Uma nova análise indica que as bombas de calor permitiram evitar, só no ano passado, importações no valor impressionante de 9,7 mil milhões de euros.
As vendas de bombas de calor dispararam em toda a Europa, ajudando as famílias a suportar os custos elevadíssimos do gás numa altura de guerra contra o Irão.
Segundo uma nova análise da Associação Europeia de Bombas de Calor (EHPA), as bombas de calor do continente fornecem tanta energia térmica como o gás natural liquefeito (GNL) transportado por mais de 200 navios-tanque.
Isto é o dobro do volume que chegou à UE em 2025 vindo do Médio Oriente e representa cerca de 7% do total anual de GNL importado pela UE. Segundo a EHPA, só em 2025 isso permitiu evitar custos de importação no valor impressionante de 9,7 mil milhões de euros.
Bombas de calor transformam o aquecimento na Europa
Quase três milhões de bombas de calor, que captam energia do ar, da água ou do solo e a convertem em calor ou ar frio, foram vendidas em 21 países europeus no ano passado, elevando o parque instalado para 29,3 milhões de unidades.
A análise indica que só as 2,9 milhões de novas bombas de calor substituem 2,5 mil milhões de metros cúbicos de GNL, o equivalente a cerca de 24% das importações da UE provenientes do Médio Oriente.
“Cada bomba de calor instalada representa mais um reforço da segurança energética europeia”, afirma Paul Kenny, da EHPA.
“O GNL é a fonte de energia mais cara e vem de fornecedores pouco fiáveis, mas as bombas de calor podem reduzir drasticamente a nossa dependência desse combustível. Na verdade, os europeus já estão a afastar-se dos sistemas de aquecimento a combustíveis fósseis, como mostram os nossos novos dados.”

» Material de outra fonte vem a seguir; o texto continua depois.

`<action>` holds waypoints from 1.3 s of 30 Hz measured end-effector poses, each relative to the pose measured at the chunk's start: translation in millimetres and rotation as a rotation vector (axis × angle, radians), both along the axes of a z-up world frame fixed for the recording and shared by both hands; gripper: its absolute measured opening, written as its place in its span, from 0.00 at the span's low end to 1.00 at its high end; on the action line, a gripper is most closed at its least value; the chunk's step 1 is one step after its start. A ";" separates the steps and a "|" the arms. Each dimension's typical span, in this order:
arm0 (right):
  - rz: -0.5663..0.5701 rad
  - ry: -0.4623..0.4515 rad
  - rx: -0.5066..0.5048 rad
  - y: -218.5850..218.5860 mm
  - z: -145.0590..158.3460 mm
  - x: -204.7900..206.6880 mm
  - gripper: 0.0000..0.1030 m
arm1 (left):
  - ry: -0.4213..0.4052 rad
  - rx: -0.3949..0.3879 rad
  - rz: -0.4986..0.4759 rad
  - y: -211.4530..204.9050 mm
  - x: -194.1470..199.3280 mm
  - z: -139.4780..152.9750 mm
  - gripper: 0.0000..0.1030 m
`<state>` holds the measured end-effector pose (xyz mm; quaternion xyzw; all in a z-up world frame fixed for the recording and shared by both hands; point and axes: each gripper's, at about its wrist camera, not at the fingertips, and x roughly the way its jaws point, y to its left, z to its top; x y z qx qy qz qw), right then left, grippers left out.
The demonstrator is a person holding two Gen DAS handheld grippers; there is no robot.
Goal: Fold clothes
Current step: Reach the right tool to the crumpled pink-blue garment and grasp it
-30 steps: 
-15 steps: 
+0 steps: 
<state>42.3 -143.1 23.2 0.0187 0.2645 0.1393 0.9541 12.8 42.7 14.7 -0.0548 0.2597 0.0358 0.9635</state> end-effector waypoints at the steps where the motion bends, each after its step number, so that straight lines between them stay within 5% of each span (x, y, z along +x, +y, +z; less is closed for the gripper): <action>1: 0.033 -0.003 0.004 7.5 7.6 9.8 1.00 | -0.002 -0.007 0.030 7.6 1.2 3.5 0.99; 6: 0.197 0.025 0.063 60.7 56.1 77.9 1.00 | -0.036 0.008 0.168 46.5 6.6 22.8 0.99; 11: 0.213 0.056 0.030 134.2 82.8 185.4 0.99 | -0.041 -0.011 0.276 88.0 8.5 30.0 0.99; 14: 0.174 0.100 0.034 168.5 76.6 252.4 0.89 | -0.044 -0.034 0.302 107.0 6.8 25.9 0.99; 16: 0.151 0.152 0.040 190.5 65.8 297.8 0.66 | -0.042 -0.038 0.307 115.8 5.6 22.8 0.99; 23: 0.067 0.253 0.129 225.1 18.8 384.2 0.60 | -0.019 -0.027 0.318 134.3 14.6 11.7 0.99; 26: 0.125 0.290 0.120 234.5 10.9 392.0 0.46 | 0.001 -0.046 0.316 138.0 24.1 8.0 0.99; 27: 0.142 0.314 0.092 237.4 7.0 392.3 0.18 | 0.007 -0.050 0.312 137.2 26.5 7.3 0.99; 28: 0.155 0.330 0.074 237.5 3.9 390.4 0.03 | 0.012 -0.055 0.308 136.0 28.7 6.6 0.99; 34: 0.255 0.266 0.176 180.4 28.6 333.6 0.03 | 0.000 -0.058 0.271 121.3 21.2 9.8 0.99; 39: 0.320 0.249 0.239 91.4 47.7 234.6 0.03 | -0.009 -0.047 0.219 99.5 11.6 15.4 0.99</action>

Kenny acrescenta que o bloco tem agora de tornar o aquecimento limpo tão “simples e acessível” quanto possível.
O bloco prepara atualmente um pacote não legislativo sobre eletrificação, que deverá ser apresentado este mês. Para incentivar a adoção de bombas de calor, os Estados-membros são instados a reduzir impostos e IVA sobre o aquecimento verde e a eletricidade, medida que a Comissão já está a ponderar.
Muitos países europeus já oferecem incentivos para tornar as bombas de calor mais acessíveis. Mesmo Inglaterra, que historicamente registou a menor adesão a bombas de calor, concede um apoio de 7.500 libras (cerca de 8.638,76 euros) para ajudar a cobrir o custo de instalação, se forem cumpridos determinados critérios.
Que país europeu tem mais bombas de calor?
A França liderou no ano passado, com a venda de impressionantes 528 mil bombas de calor. O país tem agora o maior número de bombas de calor instaladas na Europa, com cerca de sete milhões de unidades.
A Itália surge logo a seguir, com 423 mil unidades vendidas em 2025, enquanto Malta (2 mil), Luxemburgo (3 mil) e Chipre (5 mil) ficaram no fim da tabela. Importa, porém, notar que a população destes três países em conjunto é de apenas cerca de 2,5 milhões de pessoas (face aos cerca de 69 milhões que vivem em França).
A Alemanha registou o maior aumento homólogo, com as instalações a dispararem 50%. A subida das vendas surge depois de o país ter abandonado, de forma controversa, um projeto de lei que obrigava as famílias a substituir caldeiras a combustíveis fósseis por alternativas compatíveis com o clima.
A líder parlamentar dos Verdes, Katherina Droege, cujo partido apresentou a lei original em 2023, descreveu a decisão como “um abandono completo das metas climáticas da Alemanha”.
Em termos relativos à dimensão da população, a Noruega lidera a corrida às bombas de calor, com 650 instalações por cada mil agregados familiares. A Finlândia segue de perto, com pouco mais de 540 instalações por cada mil agregados familiares.
Estes países mais frios derrubaram o mito de que as bombas de calor não funcionam com temperaturas baixas. Mesmo quando os termómetros descem aos 30 graus negativos, as bombas de calor podem continuar a ser mais eficientes do que o aquecimento elétrico.